Olaf Scholz: Letzteres hat in Saarbrücken nur wenig eine Rolle gespielt. Es ging vor allem um die Frage, was zu tun ist, damit das Leben in unserem Land besser wird. So haben wir über die Zukunft Europas diskutiert. Auf einem Planeten, der bald zehn Milliarden Einwohner hat, können wir nur in einem vereinten und starken Europa relevant bleiben. Es geht auch um die Frage, was die neuen sozialstaatlichen Herausforderungen sind in einer Welt, die sich rasant verändert. Muss jemand nicht mit 40 oder 50 Jahren in der Lage sein können, einen neuen Beruf zu lernen, wenn das, was er bisher gemacht hat, ihm nicht mehr genügend Einkommen ermöglicht? Wir hatten in Saarbrücken eine gute Diskussion, bei der man gemerkt hat, dass uns viel mehr vereint, als uns nachgesagt wird.

Handelsblatt: Bei den Landtagswahlen in Brandenburg und Sachsenwurde die AfD als zweitstärkste Partei zementiert. Was geht Ihnen da durch den Kopf und was müssen die anderen Parteien tun?

Olaf Scholz: Was in Deutschland gerade passiert, gibt es in anderen Ländern Europas längst. Auch Dänemark, Norwegen oder Schweden haben rechtspopulistische Parteien, und von außen fragt man sich: Was haben diese Länder eigentlich für Probleme? Wir nehmen eine Verunsicherung wahr, die dazu führt, dass sich mancher an den falschen Dingen festhält: am Ressentiment, an Fortschrittsfeindlichkeit, am Nationalismus. Die Alternative dazu ist eine weltoffene Gesellschaft, die europafreundlich eingestellt ist und offen für technischen Fortschritt. Das funktioniert aber nur, wenn sich alle sicher sein können, dass es für sie persönlich am Ende auch gut ausgeht. Ohne Solidarität und einen verlässlichen Sozialstaat kann so eine Gesellschaft nicht funktionieren. Das ist die Antwort, die wir in den veränderten Zeiten des 21. Jahrhunderts geben müssen. Und der Blick in die anderen Länder zeigt, dass das gar nicht so einfach ist.

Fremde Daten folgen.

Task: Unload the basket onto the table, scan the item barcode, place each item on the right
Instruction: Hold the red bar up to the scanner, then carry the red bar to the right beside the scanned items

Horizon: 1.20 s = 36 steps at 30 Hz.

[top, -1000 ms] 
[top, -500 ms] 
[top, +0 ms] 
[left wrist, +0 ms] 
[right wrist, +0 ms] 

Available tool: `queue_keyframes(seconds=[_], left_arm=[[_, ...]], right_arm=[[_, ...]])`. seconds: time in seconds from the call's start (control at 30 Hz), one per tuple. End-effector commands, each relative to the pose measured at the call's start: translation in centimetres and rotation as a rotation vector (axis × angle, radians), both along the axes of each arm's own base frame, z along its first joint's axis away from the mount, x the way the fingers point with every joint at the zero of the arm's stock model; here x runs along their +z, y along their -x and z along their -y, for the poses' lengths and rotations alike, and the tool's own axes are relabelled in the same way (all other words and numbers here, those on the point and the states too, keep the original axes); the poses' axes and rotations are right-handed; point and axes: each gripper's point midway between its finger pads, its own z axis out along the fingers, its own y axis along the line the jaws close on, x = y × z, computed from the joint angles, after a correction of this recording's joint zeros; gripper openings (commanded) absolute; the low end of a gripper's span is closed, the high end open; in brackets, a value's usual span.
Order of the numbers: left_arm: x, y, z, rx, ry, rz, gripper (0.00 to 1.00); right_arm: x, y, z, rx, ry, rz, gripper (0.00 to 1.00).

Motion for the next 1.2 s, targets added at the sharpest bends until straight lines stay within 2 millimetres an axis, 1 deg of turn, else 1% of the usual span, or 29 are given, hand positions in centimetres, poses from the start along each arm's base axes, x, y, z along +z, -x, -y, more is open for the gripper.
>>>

Handelsblatt: Kommen wir zum Schluss noch mal zurück in die Finanzwelt: Christine Lagarde hat sich gerade als designierte EZB-Präsidentin dem Europaparlament vorgestellt. Haben wir aus Ihrer Sicht die richtige Dame an der Spitze der EZB?

Olaf Scholz: Unbedingt, ich kenne Christine Lagarde sehr gut und schätze sie. Sie hat als Chefin des Internationalen Währungsfonds einen sehr guten Job gemacht und bringt alle Fähigkeiten mit, die man braucht, um diese schwierigen Aufgaben zu bewältigen. Die EZB ist eine der wichtigsten Zentralbanken der Welt. Es wird auf sie geguckt, wenn die Zeiten einmal schwierig werden, und deshalb muss sie eine exzellente Chefin haben. Und Christine Lagarde wird eine exzellente Chefin sein.

Handelsblatt: Herr Scholz, vielen Dank für das Gespräch.